Association of door-to-ECG time and in-hospital mortality among patients with acute coronary syndrome in a tertiary hospital

Publication Date

2018

Document Type

Research

Abstract

180 subjects were included and sorted into groups on door-to-ECG time of within 10 minutes and door-to-ECG time of more than 10 minutes. All of the patients went to the ER of a tertiary hospital between January and December 2017. Patients with previous heart diseases tend to wait longer to receive their ECGs compared to the patients with typical symptoms (p=0.014). Patients who were expired has significantly longer door-to-ECG time (p< 0.001). For STEMI patients, there was an association of patients with previous heart diseases with approximately 4 times more likely to have door-to-ECG time of more than 10 minutes (p=0.003). There were no associations of demographics and clinical profiles of the NSTEMI and Unstable Angina patients with door-to-ECG time. There was a significant association of in-hospital mortality and door-to-ECG time only in STEMI patients (p=< 0.001), unlike in NSTEMI (p=0.162) and Unstable Angina patients (p=0.869). STEMI patients with more than 10 minutes of door-to-ECG time were approximately 46 times more likely to expire.

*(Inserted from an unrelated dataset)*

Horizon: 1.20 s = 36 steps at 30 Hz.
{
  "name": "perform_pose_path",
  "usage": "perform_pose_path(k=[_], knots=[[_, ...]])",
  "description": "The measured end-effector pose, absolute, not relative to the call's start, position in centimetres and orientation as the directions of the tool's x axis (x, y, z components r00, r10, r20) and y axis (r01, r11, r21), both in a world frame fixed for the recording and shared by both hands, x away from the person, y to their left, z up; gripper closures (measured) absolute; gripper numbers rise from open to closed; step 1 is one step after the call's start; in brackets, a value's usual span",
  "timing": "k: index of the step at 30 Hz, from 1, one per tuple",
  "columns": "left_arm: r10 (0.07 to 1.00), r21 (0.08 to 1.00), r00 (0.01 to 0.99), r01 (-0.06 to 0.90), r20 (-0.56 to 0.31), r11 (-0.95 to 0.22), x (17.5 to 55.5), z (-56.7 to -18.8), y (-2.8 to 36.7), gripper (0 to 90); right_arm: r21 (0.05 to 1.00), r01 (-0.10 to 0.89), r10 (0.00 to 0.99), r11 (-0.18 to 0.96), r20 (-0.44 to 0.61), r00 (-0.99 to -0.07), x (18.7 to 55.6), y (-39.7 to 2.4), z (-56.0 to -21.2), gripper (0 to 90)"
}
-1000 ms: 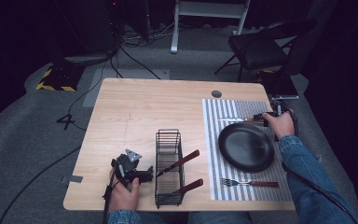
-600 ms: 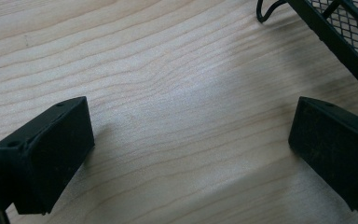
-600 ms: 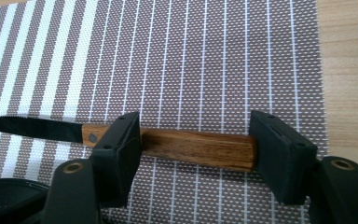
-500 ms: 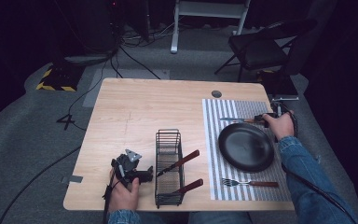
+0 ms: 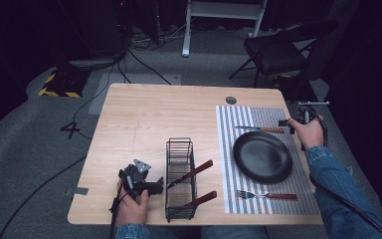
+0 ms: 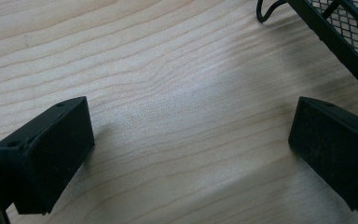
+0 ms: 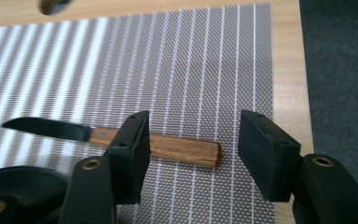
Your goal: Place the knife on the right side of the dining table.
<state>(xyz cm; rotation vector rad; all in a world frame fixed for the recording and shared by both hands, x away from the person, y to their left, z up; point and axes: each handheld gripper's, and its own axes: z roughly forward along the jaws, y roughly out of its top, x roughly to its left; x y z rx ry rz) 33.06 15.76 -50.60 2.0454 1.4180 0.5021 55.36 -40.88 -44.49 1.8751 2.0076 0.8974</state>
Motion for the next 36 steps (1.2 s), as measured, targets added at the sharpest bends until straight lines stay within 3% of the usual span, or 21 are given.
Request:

For comorbidities of all ACS patients, cardiovascular disease (CVD), chronic kidney disease (CKD) and previous heart diseases were statistically associated with in-hospital mortality (p=0.015, p=0.006, and p=0.032, respectively). There was also a significant association of hypertension and in-hospital mortality for STEMI patients (p=0.022). Patients with NSTEMI were 86% less likely to expire compared to patients with STEMI (p=0.002).